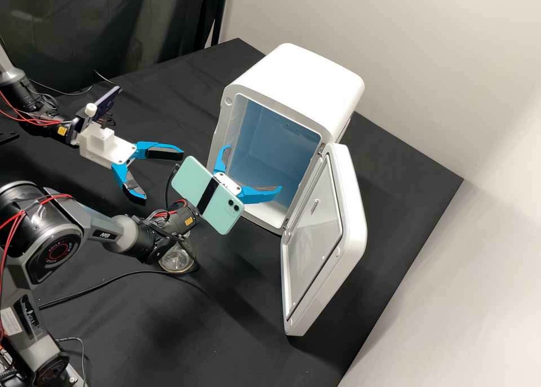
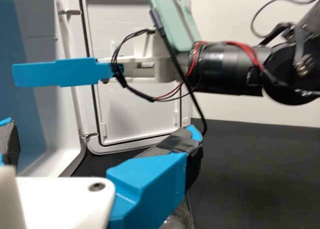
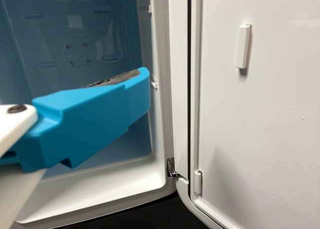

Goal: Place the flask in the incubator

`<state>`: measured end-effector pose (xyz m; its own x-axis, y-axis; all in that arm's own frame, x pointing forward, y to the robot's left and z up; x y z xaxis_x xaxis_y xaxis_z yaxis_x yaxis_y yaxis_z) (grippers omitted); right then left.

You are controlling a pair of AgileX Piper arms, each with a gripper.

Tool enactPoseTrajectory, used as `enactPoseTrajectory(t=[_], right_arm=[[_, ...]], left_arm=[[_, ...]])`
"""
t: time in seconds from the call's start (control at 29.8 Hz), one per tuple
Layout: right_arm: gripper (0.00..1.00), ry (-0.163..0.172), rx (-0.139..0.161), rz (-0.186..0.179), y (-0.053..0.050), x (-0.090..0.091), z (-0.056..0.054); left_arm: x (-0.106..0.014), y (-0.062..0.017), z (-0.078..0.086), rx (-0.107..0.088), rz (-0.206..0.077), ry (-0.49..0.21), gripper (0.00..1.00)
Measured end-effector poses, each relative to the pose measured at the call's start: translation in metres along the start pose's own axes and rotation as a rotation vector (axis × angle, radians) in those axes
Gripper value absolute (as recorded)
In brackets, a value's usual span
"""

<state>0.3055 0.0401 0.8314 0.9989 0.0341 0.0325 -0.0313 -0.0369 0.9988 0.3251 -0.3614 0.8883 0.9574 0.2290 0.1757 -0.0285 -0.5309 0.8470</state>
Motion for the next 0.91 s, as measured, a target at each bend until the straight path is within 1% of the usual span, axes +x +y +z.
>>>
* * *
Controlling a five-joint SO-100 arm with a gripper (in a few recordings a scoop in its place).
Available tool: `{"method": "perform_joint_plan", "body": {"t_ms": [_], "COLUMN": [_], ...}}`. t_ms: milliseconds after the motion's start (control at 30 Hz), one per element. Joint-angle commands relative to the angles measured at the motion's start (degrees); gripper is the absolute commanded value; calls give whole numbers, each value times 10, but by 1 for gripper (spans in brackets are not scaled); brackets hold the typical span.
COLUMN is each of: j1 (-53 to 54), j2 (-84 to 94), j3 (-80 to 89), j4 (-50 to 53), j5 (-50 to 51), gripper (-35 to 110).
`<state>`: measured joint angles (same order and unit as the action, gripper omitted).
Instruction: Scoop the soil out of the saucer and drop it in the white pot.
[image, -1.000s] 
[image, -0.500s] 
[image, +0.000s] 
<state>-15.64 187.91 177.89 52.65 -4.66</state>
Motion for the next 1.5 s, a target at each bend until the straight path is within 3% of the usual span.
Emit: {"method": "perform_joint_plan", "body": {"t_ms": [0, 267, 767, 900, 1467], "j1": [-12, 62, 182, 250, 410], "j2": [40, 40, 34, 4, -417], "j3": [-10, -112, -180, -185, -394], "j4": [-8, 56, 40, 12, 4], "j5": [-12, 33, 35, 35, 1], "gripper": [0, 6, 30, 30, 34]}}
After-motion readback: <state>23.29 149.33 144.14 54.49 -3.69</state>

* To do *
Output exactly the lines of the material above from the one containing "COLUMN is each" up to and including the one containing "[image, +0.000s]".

* Problem solution *
COLUMN is each of: j1 (-53 to 54), j2 (-84 to 94), j3 (-80 to 89), j4 (-50 to 53), j5 (-50 to 51), gripper (-35 to 110).
`<state>`: measured joint angles (same order and unit as the action, gripper omitted).
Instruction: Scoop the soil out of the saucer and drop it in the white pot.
[image, -1.000s] 
[image, -0.500s] 
[image, +0.000s] 

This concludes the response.